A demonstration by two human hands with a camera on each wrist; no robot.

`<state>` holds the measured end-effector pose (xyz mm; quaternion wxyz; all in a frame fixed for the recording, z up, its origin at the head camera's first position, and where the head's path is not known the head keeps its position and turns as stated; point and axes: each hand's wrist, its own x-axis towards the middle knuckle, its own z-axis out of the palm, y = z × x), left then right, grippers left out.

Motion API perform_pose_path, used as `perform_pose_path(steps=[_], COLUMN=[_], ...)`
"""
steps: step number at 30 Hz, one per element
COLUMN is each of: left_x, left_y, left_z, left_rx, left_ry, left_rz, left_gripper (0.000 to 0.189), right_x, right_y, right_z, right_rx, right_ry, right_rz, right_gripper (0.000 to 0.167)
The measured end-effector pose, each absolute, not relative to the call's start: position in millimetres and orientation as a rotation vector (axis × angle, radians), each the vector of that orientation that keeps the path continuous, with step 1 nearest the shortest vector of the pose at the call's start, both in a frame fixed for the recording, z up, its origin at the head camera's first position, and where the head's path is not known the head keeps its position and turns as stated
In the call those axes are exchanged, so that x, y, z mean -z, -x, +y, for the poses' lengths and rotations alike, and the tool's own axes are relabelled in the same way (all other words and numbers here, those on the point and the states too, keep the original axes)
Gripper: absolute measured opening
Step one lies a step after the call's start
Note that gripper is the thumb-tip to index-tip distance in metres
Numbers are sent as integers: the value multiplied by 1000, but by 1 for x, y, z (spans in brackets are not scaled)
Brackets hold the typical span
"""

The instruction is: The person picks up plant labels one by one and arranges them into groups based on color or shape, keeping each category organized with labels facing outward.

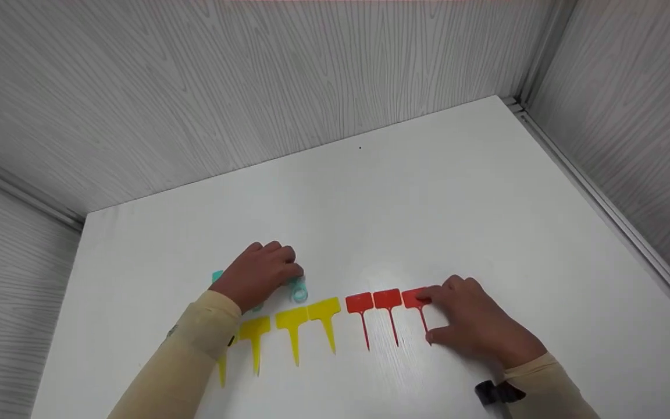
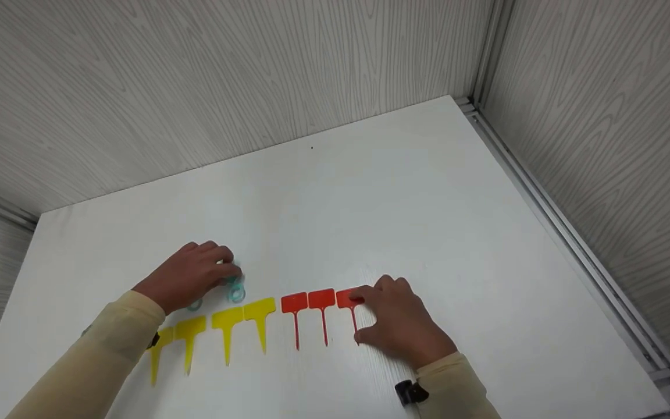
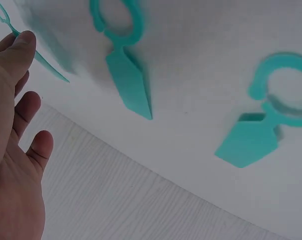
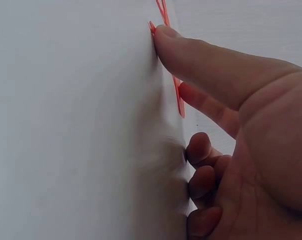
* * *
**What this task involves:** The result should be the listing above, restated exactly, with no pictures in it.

**Result below:**
A demonstration by two human hands with a camera on each wrist; no robot.

`<state>` holds the measured end-effector pose (xyz mm; quaternion wxyz; all in a frame fixed for the recording, z up, its origin at the head camera's first position, and where the head's path is not known the head keeps its position and turns as stated; point and axes: each hand's wrist, its own x-axis towards the middle knuckle, its own z-axis out of the palm, y = z × x), left then right, grippers left out.

Motion API perform_pose_path, used as `perform_pose_path(steps=[_], COLUMN=[_], ...)`
"""
steps: step number at 30 Hz, one per element
COLUMN is each of: left_x, left_y, left_z, left_rx, left_ry, left_rz, left_gripper (0.000 to 0.189), right_x, right_y, right_z, right_rx, right_ry, right_rz, right_gripper (0.000 to 0.167)
The measured end-effector pose, each absolute, not relative to the call's start: position in millimetres and orientation as a rotation vector (axis × angle, radians), each the vector of that orientation that keeps the path continuous, with step 1 nearest the shortest vector of the pose at the call's start, both in a frame fixed for the recording, z up, its origin at the head camera's first position, and where the head's path is not known the head keeps its position and turns as stated
In the call those axes are exchanged, so that x, y, z mean -z, -x, +y, for the poses' lengths and rotations alike, and the tool's own axes are relabelled in the same way (all other words and numbers here, those on the point and the states too, keep the original axes)
Gripper: absolute measured opening
Step one lies a step after the call's start
Note that gripper is the thumb-tip to index-tip distance in metres
Numbers are sent as integers: the value multiplied by 1000, but by 1 for x, y, z (spans in brackets are not scaled)
Brackets hold the typical span
"""

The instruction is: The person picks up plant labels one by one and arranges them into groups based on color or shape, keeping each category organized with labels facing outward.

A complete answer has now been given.